Em contraposição, defendem o uso de problemas não rotineiros, que exigem tomada de decisões, elaboração de estratégias, exploração de diferentes representações e reflexão sobre o próprio processo de resolução. Os exemplos empíricos discutidos — como o problema envolvendo moedas — ilustram que diferentes níveis de compreensão matemática se manifestam a partir das estratégias adotadas pelos alunos, mesmo quando chegam à mesma resposta final. Essa análise antecipa discussões contemporâneas sobre compreensão relacional versus instrumental e sobre a importância de olhar para os processos, e não apenas para os resultados.

 

3. Modelos teóricos e compreensão matemática

Outro aspecto relevante do texto é a apresentação de modelos explicativos que articulam o mundo real e o mundo matemático. Os autores criticam modelos simplistas, nos quais o problema real é rapidamente traduzido em símbolos,  resolvido mecanicamentee depois “reinterpretado”. Em alternativa, propõem modelos dinâmicos, nos quais o aluno transita constantemente entre ações concretas, representações matemáticas, abstrações e generalizações. Esses modelos reforçam a ideia de que a compreensão matemática não é linear, mas construída por meio de idas e vindas entre diferentes níveis de representação — concepção que dialoga fortemente com pesquisas posteriores sobre pensamento matemático avançado e aprendizagem significativa.

 

4. Diálogo crítico com a produção contemporânea

À luz das pesquisas atuais, o artigo de Schroeder e Lester Jr. pode ser considerado visionário, mas também incompleto em alguns aspectos.

4.1 Permanências

As ideias centrais do texto dialogam diretamente com discussões contemporâneas sobre ensino investigativo, tarefas matemáticas de alta demanda cognitiva, centralidade da argumentação e da justificativa e aprendizagem com compreensão. Autores como Schoenfeld, Stein, Hiebert e Kilpatrick aprofundaram essas discussões, mas partem de pressupostos muito próximos aos defendidos em 1989.

4.2 Limites e lacunas

Por outro lado, o artigo pouco explora a dimensão sociocultural da sala de aula, o papel da linguagem e da argumentação coletiva, os desafios da formação docente para o ensino via resolução de problemas e as implicações para a avaliação da aprendizagem. Essas lacunas têm sido amplamente discutidas nas últimas décadas, mostrando que adotar a resolução de problemas como eixo do ensino exige mudanças estruturais, e não apenas metodológicas.

 

5. Considerações finais

Schroeder e Lester Jr. oferecem uma contribuição fundamental ao mostrar que o debate sobre resolução de problemas não é apenas metodológico, mas epistemológico e curricular.
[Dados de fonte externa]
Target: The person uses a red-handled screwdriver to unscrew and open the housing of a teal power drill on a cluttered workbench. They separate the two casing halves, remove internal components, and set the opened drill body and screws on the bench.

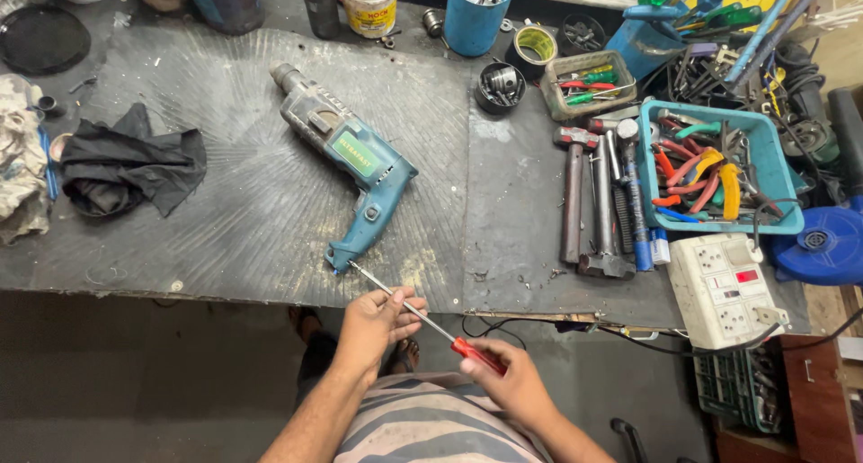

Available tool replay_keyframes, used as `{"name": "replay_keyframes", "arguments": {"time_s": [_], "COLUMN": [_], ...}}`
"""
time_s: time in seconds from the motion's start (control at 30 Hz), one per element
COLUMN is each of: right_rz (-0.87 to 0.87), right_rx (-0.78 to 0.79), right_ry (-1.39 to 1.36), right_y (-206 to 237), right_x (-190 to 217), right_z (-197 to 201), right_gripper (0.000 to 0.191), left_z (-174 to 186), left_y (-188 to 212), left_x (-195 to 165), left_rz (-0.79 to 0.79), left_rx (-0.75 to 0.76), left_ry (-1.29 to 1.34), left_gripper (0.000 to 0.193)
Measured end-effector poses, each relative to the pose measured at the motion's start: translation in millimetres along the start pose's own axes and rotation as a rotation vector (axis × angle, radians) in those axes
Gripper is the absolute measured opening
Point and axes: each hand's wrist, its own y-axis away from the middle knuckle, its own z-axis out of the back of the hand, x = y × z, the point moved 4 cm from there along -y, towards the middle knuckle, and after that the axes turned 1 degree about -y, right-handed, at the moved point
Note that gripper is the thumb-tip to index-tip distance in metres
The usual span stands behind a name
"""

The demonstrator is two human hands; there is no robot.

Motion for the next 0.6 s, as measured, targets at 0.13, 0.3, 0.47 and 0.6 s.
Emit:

Ao reconhecer a sobreposição entre diferentes abordagens e criticar o uso superficial de problemas, os autores ajudam a esclarecer por que tantas práticas rotuladas como “resolução de problemas” fracassam em promover compreensão matemática. Mesmo após mais de trinta anos, o artigo permanece atual e necessário, especialmente em contextos — como o brasileiro — nos quais a resolução de problemas é frequentemente mencionada em documentos oficiais, mas pouco compreendida em profundidade.

 

Referências

SCHROEDER, T. L.; LESTER Jr., F. K. Developing Understanding in Mathematics via Problem Solving. 1989.